RAW DATA >>

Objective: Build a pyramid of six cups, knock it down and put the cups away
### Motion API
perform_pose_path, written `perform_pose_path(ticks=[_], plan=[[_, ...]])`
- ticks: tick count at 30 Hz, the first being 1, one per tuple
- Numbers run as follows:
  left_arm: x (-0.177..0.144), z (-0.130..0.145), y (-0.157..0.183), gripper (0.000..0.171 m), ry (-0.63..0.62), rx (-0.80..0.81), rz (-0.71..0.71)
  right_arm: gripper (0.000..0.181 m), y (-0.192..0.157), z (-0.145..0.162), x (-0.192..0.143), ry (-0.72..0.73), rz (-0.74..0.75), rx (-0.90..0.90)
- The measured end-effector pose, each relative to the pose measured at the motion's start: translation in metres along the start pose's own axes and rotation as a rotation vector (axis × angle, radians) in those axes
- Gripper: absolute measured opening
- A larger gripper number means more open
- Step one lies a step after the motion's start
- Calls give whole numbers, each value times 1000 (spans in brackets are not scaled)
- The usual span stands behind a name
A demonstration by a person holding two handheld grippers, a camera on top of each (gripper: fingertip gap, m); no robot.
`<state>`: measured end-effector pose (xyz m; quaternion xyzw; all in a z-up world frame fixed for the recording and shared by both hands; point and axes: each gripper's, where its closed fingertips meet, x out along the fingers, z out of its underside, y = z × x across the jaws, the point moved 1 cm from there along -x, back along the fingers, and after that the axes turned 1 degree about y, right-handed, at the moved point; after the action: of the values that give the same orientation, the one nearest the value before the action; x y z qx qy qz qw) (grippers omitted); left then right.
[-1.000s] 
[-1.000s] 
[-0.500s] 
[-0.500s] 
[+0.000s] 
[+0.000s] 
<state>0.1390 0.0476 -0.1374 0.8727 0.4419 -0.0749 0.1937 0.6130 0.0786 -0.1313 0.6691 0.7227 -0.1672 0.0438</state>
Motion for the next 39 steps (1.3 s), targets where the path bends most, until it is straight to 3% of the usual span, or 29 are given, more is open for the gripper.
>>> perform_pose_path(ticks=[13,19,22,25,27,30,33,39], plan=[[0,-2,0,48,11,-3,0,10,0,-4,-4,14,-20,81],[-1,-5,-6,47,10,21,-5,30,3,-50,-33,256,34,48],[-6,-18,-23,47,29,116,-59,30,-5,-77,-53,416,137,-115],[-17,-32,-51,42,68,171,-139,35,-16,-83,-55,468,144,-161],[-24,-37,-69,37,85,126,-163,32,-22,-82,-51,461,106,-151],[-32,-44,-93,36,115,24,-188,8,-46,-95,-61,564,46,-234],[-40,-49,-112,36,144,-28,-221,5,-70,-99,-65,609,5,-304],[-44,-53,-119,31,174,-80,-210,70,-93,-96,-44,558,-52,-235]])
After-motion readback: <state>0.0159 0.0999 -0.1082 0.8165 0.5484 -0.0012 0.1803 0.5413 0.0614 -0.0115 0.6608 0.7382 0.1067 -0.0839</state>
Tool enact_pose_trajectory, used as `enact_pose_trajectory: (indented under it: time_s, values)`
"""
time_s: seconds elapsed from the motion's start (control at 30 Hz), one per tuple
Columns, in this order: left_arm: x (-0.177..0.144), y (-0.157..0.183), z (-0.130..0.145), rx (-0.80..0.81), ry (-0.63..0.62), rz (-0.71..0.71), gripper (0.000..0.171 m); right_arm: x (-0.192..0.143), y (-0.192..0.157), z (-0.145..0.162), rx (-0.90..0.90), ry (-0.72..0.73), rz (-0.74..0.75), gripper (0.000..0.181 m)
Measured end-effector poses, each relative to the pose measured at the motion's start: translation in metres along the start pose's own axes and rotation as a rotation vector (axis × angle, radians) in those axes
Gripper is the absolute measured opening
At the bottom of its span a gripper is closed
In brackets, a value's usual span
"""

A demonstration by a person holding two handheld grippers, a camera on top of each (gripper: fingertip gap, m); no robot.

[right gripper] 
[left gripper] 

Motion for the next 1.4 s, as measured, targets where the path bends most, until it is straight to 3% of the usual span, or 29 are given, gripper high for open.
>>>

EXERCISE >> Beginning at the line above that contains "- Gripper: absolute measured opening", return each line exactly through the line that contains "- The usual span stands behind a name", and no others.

SOLUTION TO THE EXERCISE >>
- Gripper: absolute measured opening
- A larger gripper number means more open
- Step one lies a step after the motion's start
- Calls give whole numbers, each value times 1000 (spans in brackets are not scaled)
- The usual span stands behind a name

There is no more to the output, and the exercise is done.